Cloud adoption continues to increase. Close to 80% of organizations are running workloads in the cloud¹. Advanced cloud workloads saw a 25% increase year-over-year, a reasonable indicator that more complex workloads are moving to the cloud. The hybrid cloud architecture remains in the lead, with 36% of organizations leveraging this architecture.
I’m not surprised by the popularity of hybrid cloud architecture. Full transparency – I’m a big fan of hybrid cloud. One of the first things I did after joining Definitive Logic was revise our tech strategy to include hybrid cloud. As a tech executive, one of my favorite mantras is “put the right workload on the right platform.” It’s tempting to think of this as a one-and-done decision, but it isn’t. Cloud options are evolving rapidly in a Darwinian competition. Business dynamics are evolving at an equally frenetic pace.

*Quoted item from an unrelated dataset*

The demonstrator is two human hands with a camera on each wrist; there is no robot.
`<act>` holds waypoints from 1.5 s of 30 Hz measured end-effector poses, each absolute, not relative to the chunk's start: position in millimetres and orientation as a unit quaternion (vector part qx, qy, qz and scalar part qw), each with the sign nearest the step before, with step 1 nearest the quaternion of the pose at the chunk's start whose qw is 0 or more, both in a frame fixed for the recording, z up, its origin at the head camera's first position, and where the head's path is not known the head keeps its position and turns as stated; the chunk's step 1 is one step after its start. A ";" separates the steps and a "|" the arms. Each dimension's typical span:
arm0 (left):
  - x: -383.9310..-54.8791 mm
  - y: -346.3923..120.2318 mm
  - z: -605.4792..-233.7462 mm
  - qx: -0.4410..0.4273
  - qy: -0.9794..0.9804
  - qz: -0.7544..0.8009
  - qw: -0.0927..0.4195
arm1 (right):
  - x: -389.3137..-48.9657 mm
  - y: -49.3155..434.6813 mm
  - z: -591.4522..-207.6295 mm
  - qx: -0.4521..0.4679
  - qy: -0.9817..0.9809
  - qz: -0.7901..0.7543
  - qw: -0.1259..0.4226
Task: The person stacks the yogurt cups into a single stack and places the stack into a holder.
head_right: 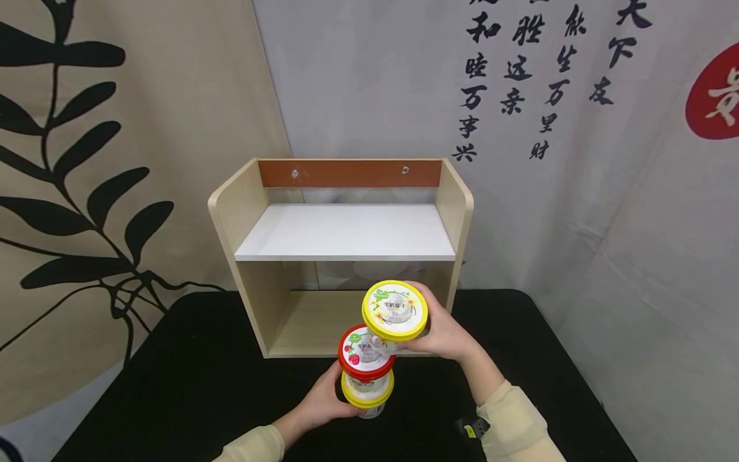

For example, while 99.99% of tech start-ups begin life in the public cloud, venture capital firm Andreessen Horowitz actively encourages successful hyper-scalers to migrate fully or partially out of cloud² as early as possible. The best platforms available today will be old news in 18-24 months. You can’t afford to get anything less than the best performance for your money. After all, cloud adoption isn’t about technology. It’s a model for using and delivering digital services securely and quickly. That means you also can’t afford to be complacent when you’re looking for:
- Cost optimization
- Faster time to value
- Assured quality
- Effective security and control
- Better customer experience
- Future readiness
Key Questions
- How will modern cloud computing services improve your organization’s customer experience?
- How will modern cloud computing help your organization power improved outcomes?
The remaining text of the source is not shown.